İdris Küçükömer Batılılaşma / Dizenin Yabancılaşması Profil Yayıncılık Syf: 256

Cemil Meriç: “Sol diyalogdan kaçıyor, küskün, sağın gösterdiği dostluğu göstermiyor, sağ ise okumuyor.” diyordu kendi eserleri için. İdris Küçükömer de aynı kadere ortak olan bir münevver. Türkiye’de hep şu hakikat olagelmiştir: Eğer “söz” söyleyen bir insanın ayakları “bu topraklar” ile temas halindeyse er yada geç insanlarımız “sınırlı” da olsa söz sahibine hakkını teslim eder. Bu sınırlamayı sağlayan şey kodlamalar –etiketler-‘dır. Oysa ilim, esas kaynağı itibarıyla Rahmanî’dir. Bu nedenle, Müslüman bir okuyucunun yapması gereken, bünyesindeki kaynağı sabit tutmaktır. Meyvenin kabuğunun rengini beğenmiyoruz, ama onu soymaya da üşeniyoruz. İdris Küçükömer, bu toprakları çok seviyordu, insanları için çırpınıyordu ve sosyalistti. Siyaset sahnesinde bir tiyatro oynanıyordu. Kimsenin kral çıplak demeye yanaşmadığı bir zamanda o: “Türkiye’de sağ sol, sol da sağdır. Türkiye’nin solcuları gericidir. Türkiye’nin ilericileri sağ cenahta yer alan geniş islâmcı halk kitleleridir.” dedi.
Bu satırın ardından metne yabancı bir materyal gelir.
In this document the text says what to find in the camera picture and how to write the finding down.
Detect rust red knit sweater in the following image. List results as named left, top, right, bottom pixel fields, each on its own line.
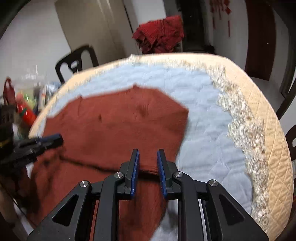
left=27, top=86, right=189, bottom=240

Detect left hand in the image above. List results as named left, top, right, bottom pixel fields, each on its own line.
left=0, top=162, right=33, bottom=223

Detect clutter of bottles and bags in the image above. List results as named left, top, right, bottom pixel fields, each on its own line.
left=2, top=68, right=61, bottom=140

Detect quilted light blue table cover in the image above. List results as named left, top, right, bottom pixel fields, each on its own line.
left=30, top=54, right=293, bottom=240

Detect dark wooden chair left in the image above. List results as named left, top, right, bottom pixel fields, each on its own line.
left=55, top=45, right=99, bottom=85

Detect dark wooden chair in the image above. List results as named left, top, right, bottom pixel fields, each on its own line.
left=276, top=14, right=296, bottom=163
left=55, top=45, right=99, bottom=85

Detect dark wooden chair right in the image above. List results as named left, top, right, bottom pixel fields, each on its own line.
left=276, top=14, right=296, bottom=163

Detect red checked cloth pile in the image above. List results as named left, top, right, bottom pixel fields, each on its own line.
left=132, top=15, right=184, bottom=54

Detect dark red wooden door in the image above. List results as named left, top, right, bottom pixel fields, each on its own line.
left=245, top=1, right=276, bottom=81

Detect red Chinese knot decorations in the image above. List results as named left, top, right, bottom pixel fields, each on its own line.
left=209, top=0, right=232, bottom=38
Sivil toplum’un gelişmesinde en büyük engelin zamanın devlet yapısının despotik niteliği olduğunu öne sürdü. “Batılılaşma, Düzenin Yabancılaşması” kitabı, Avrupa’da kapitalizmi ortaya çıkaran durum ve şartları irdeleyerek, Osmanlı iktisadı ile bir karşılaştırmaya tabi tutuyor. Osmanlı’daki merkezi otorite ve lonca sistemi etkenleri sayesinde bizde kapitalizmin gelişmediği sonucu ortaya konuluyor. Yetmişli yıllarda CHP’nin kısa süreli iktidarı sırasında ortaya çıkan, “ortanın solu” tabirinin, -bir kavramsallaştırmaya dayanılarak- Osmanlı’da da benzer şekilde ortaya çıktığı anlatılıyor. “Ortanın Solunda Paşalar ve Abdülhamid” başlıklı makale bu konuda bize hayli çarpıcı meselelerin analizini yansıtıyor. Evet, İdris Küçükömer okumanın tam sırası.


Taha Süren'ın Yazısı.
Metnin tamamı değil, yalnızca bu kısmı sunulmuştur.